Outside, the map glowed faintly in Rhee’s pack, a promise rather than a weapon. The Hundred’s ghosts were not gone; they walked the roads still—but now there were more voices to carry their names.

And in New Baland, under the same indifferent moon that had watched wars birth and die, a hundred small choices layered into something else: a chorus not of enforced unity, but of guarded, noisy freedom.

Eiyuden Chronicle: Hundred Heroes is a modern JRPG epic designed by the creators of the legendary Suikoden series. Available on the Nintendo eShop and as a physical cartridge, the game delivers a nostalgic yet expansive adventure across the continent of Allraan. Key Game Information Release Date: April 23, 2024. File Size: Approximately 21.7 GB. Genre: Turn-based Japanese Role-Playing Game (JRPG).

Playtime: Roughly 46–50 hours for the main story and up to 100 hours for 100% completion. Gameplay Features: The Suikoden Successor Eiyuden Chronicle: Hundred Heroes Review Thread : r/Games

Eiyuden Chronicle: Hundred Heroes is a JRPG released in April 2024, with its Nintendo Switch version receiving patches to address early performance issues. The game is available for official purchase, and the use of third-party NSP files is legally restricted. For the official Nintendo Switch listing, visit Nintendo eShop. Go to product viewer dialog for this item. Eiyuden Chronicle: Hundred Heroes ⚠️ Important Note on the "NSP" Format: If

Reviewing Eiyuden Chronicle: Hundred Heroes for the Nintendo Switch requires looking at two very different games: the ambitious, heart-filled JRPG it tries to be, and the technically struggling port it actually is. The "Flawed Gem" Experience

At its core, this is a beautiful "spiritual successor" to the Suikoden series. You play as Nowa, recruiting a massive army of over 100 heroes to reclaim a kingdom.

Recruitment & Base Building: The absolute highlight is hunting down all 120 allies. Watching your headquarters grow from a small outpost into a bustling castle as you assign heroes to run shops and mini-games is incredibly satisfying.
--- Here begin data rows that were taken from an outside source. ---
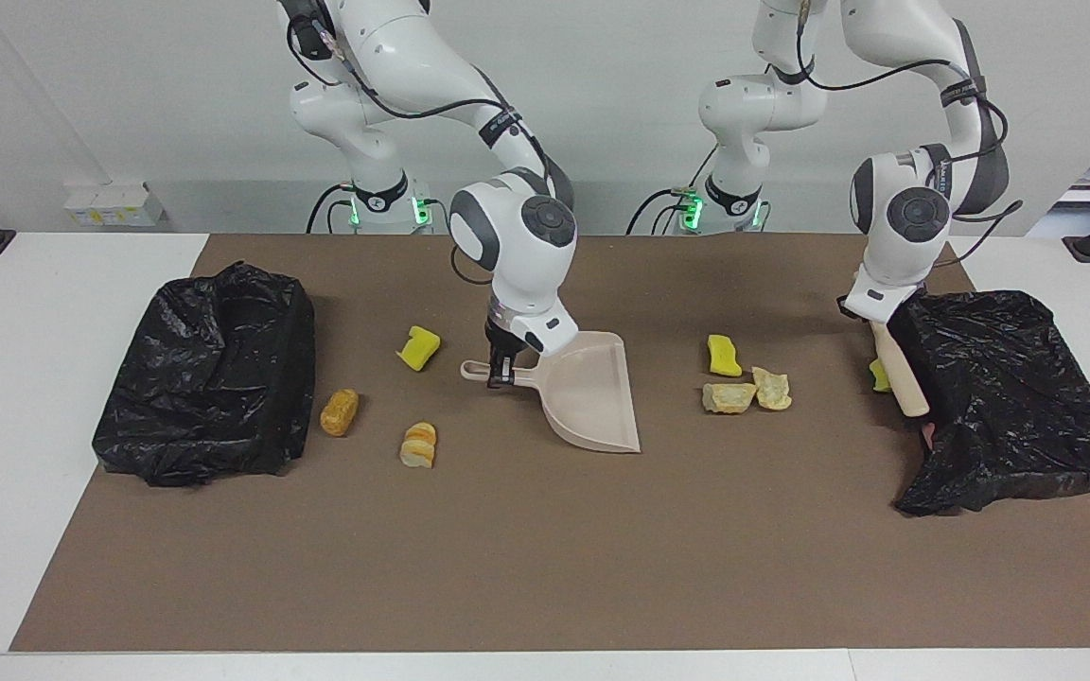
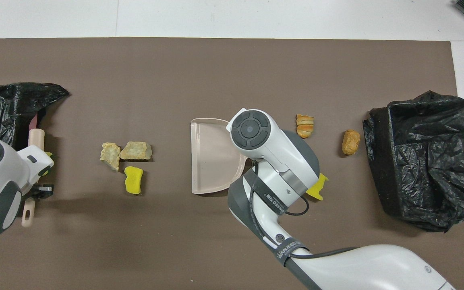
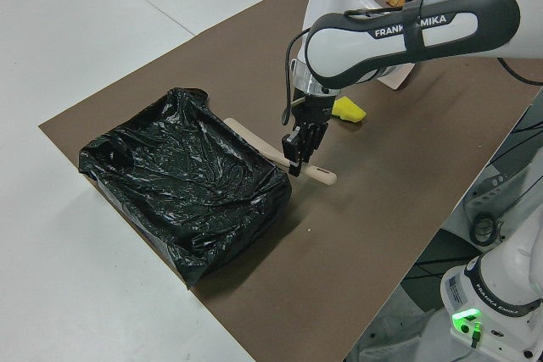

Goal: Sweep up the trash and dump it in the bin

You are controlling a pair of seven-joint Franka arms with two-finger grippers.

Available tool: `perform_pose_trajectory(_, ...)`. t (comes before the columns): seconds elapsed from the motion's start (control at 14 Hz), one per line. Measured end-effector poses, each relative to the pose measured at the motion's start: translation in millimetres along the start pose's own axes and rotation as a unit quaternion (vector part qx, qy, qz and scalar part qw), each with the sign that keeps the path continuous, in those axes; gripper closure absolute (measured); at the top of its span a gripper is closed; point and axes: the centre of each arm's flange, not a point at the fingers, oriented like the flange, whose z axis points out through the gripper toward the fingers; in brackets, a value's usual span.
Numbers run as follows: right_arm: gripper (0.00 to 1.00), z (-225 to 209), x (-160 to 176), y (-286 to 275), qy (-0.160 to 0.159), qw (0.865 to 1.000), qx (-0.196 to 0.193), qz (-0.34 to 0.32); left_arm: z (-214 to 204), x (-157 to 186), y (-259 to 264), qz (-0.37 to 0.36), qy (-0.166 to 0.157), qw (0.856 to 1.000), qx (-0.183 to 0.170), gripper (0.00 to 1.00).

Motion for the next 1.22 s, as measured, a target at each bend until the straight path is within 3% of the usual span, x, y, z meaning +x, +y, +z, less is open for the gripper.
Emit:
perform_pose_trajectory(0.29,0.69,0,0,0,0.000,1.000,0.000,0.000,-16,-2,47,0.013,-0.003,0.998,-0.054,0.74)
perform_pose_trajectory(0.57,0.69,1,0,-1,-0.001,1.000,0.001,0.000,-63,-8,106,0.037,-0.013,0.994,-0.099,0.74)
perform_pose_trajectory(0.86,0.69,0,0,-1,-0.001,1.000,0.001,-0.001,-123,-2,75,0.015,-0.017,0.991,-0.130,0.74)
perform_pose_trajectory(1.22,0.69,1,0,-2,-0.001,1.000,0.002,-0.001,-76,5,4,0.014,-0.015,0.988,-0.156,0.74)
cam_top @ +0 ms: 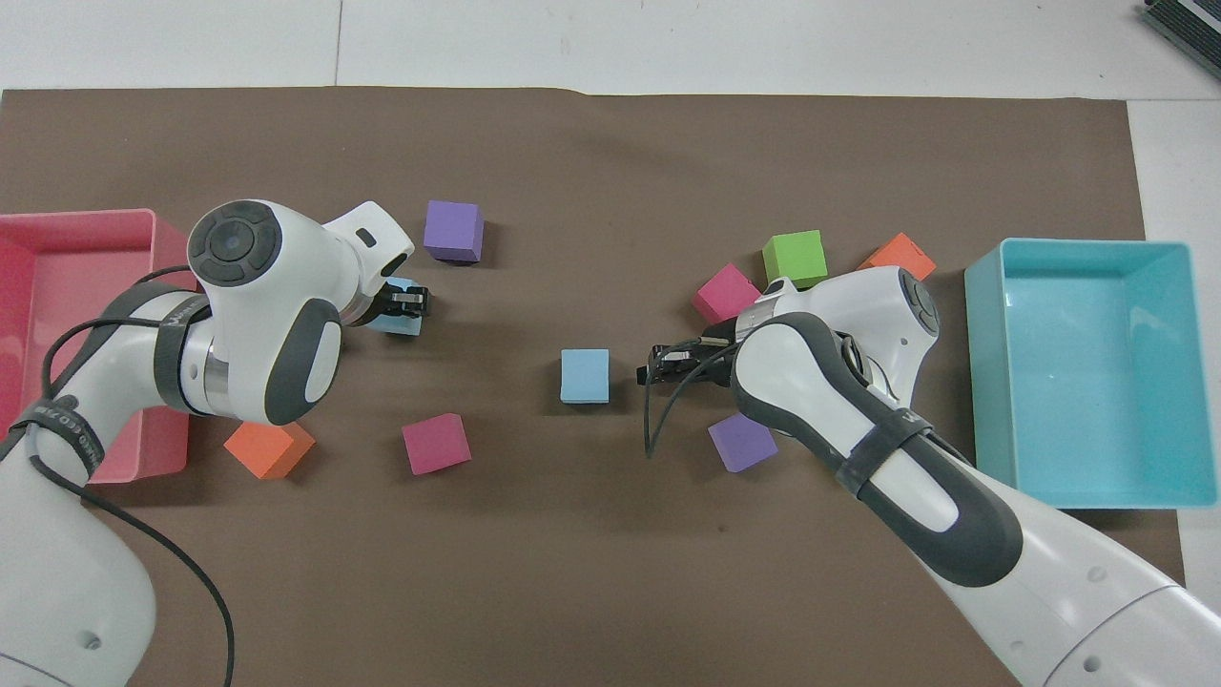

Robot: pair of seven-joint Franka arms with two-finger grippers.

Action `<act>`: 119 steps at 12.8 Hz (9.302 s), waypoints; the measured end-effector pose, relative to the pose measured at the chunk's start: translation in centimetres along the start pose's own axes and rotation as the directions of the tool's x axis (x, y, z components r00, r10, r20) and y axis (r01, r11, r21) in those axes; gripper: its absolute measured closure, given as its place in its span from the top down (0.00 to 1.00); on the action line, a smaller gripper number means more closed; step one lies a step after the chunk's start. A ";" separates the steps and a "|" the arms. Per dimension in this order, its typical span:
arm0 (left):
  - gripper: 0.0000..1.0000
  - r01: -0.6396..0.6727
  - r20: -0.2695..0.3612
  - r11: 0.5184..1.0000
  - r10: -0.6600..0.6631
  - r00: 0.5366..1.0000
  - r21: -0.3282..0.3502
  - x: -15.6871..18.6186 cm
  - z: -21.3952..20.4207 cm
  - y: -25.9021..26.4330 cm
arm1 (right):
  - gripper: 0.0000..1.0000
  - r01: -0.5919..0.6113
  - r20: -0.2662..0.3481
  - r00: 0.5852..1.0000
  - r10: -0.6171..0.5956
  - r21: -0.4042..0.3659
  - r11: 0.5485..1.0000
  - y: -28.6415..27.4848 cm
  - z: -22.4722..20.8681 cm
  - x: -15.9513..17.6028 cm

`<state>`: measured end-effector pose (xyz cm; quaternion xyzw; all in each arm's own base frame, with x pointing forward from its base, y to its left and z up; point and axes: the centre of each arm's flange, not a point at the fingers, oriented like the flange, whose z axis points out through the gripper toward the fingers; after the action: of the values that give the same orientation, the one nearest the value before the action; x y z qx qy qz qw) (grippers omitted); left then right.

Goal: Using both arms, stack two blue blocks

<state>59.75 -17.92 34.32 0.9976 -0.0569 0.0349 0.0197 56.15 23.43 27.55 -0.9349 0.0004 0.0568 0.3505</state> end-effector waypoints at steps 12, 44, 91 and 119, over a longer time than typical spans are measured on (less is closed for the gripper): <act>0.59 0.142 -0.012 0.989 -0.142 0.990 0.044 -3.4 -6.1 14.8 | 0.01 -0.020 -0.006 1.000 0.021 0.023 1.000 -0.1 0.0 0.0; 0.59 0.143 0.033 0.990 -0.143 0.989 0.001 -6.8 -2.9 24.8 | 0.01 -0.020 -0.009 1.000 0.020 0.024 1.000 -0.2 -0.1 0.1; 1.00 -0.089 0.116 0.996 0.085 0.990 0.023 -6.2 -34.7 -12.6 | 0.67 0.202 0.014 0.976 -0.217 -0.427 0.881 -2.7 -19.5 3.9; 1.00 -0.113 0.139 0.994 0.113 0.984 -0.004 -7.5 -35.2 -13.0 | 1.00 -0.057 -0.113 0.993 -0.020 -0.637 0.769 -5.1 -43.3 -8.5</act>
<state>51.39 -2.63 68.40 0.9928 -0.1146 -0.0335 0.0118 52.55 -1.49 64.19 -0.9999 0.0099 0.0039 0.0106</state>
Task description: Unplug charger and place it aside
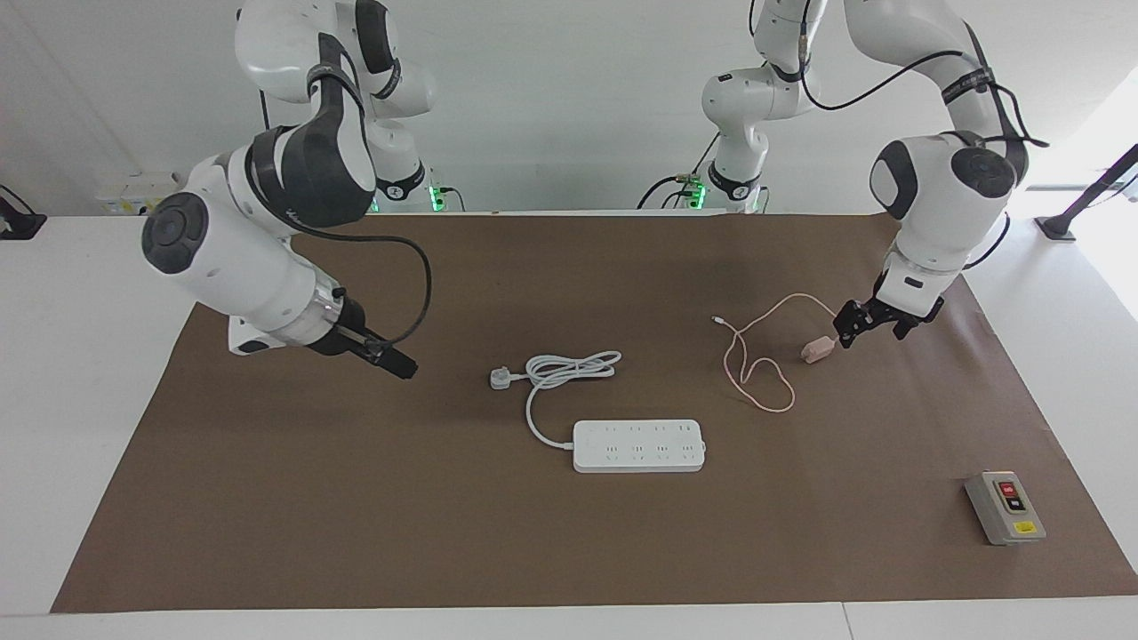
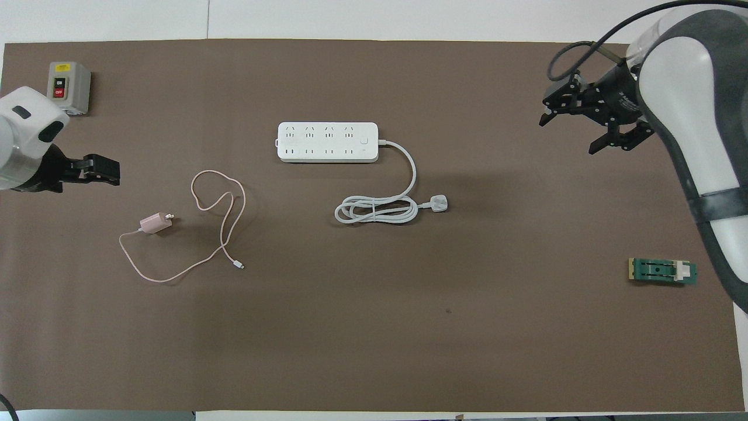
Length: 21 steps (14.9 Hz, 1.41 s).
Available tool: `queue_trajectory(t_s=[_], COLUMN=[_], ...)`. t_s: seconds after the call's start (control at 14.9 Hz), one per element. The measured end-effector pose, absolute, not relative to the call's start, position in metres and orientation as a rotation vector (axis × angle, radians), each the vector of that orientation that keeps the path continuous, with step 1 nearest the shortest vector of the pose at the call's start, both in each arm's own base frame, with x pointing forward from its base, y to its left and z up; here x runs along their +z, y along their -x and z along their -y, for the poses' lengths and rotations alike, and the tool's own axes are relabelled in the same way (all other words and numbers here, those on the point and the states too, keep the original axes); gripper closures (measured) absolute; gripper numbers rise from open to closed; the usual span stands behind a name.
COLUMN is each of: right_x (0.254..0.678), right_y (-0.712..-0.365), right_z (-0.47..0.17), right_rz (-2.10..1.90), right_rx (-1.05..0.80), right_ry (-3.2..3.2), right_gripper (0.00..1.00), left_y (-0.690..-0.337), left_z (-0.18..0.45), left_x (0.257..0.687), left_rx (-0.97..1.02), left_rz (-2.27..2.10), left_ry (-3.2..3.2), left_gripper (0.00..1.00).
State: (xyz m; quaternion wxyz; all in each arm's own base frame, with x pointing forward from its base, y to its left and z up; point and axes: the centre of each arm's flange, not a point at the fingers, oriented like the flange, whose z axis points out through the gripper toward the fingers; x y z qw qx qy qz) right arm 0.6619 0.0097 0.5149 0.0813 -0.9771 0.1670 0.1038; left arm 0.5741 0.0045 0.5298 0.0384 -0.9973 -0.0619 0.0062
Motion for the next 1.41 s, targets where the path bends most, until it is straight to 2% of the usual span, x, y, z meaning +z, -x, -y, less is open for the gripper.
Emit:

Combat: It features a traditional six-person, turn-based system. While some find it a bit "old school" or slow, the unique hero combo attacks and boss gimmicks keep things interesting.

Visual Style: The "HD-2D" aesthetic blends detailed pixel sprites with 3D environments, reminiscent of Octopath Traveler. It captures a nostalgic PS1-era magic while looking modern. The Switch Performance Gap

Unfortunately, the Nintendo Switch version has been widely criticized for technical issues that can make playing feel like a "burden".


⚠️ Important Note on the "NSP" Format: If you are looking for this file specifically because it is a "leaked" or "pirated" copy (often denoted by NSP/XCI formats on torrent sites), please be aware that the Switch version of Eiyuden Chronicle is often criticized for having the worst performance of all platforms. It suffers from long load times and significant frame rate drops. If you have the option, the PC, Xbox, or PlayStation versions provide a much smoother gameplay experience.


Many NSP files hosted on unverified websites are modified.

Eiyuden Chronicle: Hundred Heroes on Switch is a case study in ambition versus hardware reality. It is arguably the definitive "Suikoden spiritual successor," capturing the soul of the PS1 era perfectly. However, the Switch port is easily the worst way to experience this game, suffering from severe performance issues that actively hamper the enjoyment of an otherwise excellent JRPG.


Despite the technical flaws, the core game shines on the Switch OLED screen. The ability to recruit all 120 characters (including DLC heroes) in handheld mode is delightful.

Hardest Recruits to Find:

The portability allows you to grind for the "100 Heroes" achievement in short bursts, which is impossible on a desktop PC.